Run through the records and show each line that includes the string "wooden".

#### INFORMATION GIVEN
____________

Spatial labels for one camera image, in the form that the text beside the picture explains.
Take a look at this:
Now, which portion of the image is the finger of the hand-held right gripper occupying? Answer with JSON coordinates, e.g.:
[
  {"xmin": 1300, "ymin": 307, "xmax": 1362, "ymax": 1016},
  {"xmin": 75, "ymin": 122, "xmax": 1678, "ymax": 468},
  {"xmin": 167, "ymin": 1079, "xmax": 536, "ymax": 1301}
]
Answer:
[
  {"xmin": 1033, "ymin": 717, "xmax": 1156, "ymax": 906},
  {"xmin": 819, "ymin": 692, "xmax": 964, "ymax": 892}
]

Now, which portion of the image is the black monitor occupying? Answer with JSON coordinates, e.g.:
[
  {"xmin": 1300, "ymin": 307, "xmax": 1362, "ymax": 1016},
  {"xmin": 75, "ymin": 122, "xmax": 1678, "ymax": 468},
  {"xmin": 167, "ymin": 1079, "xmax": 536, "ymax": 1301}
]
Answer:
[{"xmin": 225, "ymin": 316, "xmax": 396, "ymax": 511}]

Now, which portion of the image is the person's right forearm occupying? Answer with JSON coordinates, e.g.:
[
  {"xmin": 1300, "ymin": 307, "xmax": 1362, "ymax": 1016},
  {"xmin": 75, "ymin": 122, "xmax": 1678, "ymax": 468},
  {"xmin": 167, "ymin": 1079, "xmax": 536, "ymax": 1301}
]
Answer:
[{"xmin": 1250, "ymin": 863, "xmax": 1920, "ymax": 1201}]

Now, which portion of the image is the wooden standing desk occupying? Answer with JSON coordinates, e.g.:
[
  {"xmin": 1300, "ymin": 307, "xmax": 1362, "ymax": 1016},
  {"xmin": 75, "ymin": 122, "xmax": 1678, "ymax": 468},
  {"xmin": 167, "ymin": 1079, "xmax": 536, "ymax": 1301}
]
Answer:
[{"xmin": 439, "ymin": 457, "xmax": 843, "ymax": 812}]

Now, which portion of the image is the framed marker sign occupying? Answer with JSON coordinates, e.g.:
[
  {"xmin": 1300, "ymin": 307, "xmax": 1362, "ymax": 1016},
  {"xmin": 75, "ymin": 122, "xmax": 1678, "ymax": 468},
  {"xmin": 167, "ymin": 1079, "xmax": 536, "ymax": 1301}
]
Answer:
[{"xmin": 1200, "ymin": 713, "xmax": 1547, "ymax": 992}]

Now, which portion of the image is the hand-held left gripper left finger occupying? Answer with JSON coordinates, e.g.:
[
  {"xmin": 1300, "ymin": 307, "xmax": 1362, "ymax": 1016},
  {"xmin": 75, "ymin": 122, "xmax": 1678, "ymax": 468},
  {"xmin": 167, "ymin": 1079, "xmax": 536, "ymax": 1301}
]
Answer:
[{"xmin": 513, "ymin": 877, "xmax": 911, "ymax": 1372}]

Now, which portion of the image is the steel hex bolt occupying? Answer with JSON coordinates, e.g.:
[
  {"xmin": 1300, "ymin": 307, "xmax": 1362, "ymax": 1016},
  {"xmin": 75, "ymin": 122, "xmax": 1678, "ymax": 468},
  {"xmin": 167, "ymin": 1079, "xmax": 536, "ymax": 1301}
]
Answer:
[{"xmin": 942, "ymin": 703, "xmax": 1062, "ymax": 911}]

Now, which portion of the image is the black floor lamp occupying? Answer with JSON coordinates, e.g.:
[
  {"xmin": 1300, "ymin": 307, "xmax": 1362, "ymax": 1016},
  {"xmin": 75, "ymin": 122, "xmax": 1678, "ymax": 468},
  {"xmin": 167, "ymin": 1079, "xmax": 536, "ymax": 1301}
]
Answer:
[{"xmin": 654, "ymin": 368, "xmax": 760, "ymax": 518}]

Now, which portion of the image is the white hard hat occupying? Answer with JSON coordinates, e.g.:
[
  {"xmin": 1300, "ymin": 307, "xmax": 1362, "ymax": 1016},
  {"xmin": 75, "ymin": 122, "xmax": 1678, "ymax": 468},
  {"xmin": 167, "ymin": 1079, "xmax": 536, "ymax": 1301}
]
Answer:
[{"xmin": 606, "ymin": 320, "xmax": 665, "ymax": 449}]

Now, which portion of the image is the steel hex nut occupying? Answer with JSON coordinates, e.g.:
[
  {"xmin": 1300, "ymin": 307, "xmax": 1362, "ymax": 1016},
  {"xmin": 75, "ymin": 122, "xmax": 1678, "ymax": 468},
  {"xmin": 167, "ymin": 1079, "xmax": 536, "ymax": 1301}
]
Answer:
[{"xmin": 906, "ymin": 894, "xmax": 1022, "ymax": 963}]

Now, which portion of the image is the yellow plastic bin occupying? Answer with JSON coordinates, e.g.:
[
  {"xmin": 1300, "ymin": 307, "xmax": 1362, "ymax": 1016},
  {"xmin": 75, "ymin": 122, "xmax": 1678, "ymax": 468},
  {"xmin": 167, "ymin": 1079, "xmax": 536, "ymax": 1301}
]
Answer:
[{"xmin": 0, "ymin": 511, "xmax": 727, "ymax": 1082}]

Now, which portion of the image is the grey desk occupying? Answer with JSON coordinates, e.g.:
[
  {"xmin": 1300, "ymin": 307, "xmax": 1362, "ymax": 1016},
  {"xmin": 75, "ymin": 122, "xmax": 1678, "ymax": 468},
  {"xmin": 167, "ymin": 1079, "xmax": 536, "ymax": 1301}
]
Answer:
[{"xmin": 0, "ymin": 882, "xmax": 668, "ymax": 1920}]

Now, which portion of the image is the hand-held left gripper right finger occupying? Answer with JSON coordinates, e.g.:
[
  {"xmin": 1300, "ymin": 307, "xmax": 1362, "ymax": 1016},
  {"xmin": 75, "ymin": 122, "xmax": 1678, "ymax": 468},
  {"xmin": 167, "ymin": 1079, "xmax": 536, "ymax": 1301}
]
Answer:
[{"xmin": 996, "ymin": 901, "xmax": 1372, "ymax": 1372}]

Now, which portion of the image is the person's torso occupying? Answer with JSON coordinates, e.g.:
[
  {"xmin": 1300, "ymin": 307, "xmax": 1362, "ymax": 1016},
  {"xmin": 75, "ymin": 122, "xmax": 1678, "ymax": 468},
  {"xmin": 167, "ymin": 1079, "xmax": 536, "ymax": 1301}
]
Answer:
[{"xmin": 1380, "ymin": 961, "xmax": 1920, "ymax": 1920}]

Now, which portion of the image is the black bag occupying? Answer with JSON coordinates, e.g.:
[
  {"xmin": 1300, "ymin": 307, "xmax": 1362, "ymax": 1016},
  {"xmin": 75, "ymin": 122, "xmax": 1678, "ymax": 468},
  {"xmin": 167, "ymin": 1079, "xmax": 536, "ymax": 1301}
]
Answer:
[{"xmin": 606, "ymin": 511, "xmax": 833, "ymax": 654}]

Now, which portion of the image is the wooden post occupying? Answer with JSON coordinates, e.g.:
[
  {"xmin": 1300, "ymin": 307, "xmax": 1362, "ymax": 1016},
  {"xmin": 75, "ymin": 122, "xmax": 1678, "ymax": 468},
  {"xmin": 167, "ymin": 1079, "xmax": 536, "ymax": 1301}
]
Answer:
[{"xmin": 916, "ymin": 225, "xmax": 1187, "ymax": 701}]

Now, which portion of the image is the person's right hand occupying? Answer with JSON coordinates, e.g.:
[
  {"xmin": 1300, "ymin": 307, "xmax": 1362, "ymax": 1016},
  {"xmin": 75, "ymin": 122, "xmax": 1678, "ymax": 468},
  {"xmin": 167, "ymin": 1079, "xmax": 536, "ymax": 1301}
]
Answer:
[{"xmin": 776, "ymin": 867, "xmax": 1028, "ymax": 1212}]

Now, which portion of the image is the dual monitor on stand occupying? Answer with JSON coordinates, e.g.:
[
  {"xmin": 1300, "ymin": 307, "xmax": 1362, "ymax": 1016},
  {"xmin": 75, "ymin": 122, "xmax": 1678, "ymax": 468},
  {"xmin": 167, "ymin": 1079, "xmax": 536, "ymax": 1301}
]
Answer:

____________

#### RESULT FOR THIS EXERCISE
Now, which portion of the image is the wooden standing desk occupying? Answer with JSON coordinates, e.g.:
Now, which portion of the image is the wooden post occupying? Answer with JSON coordinates, e.g.:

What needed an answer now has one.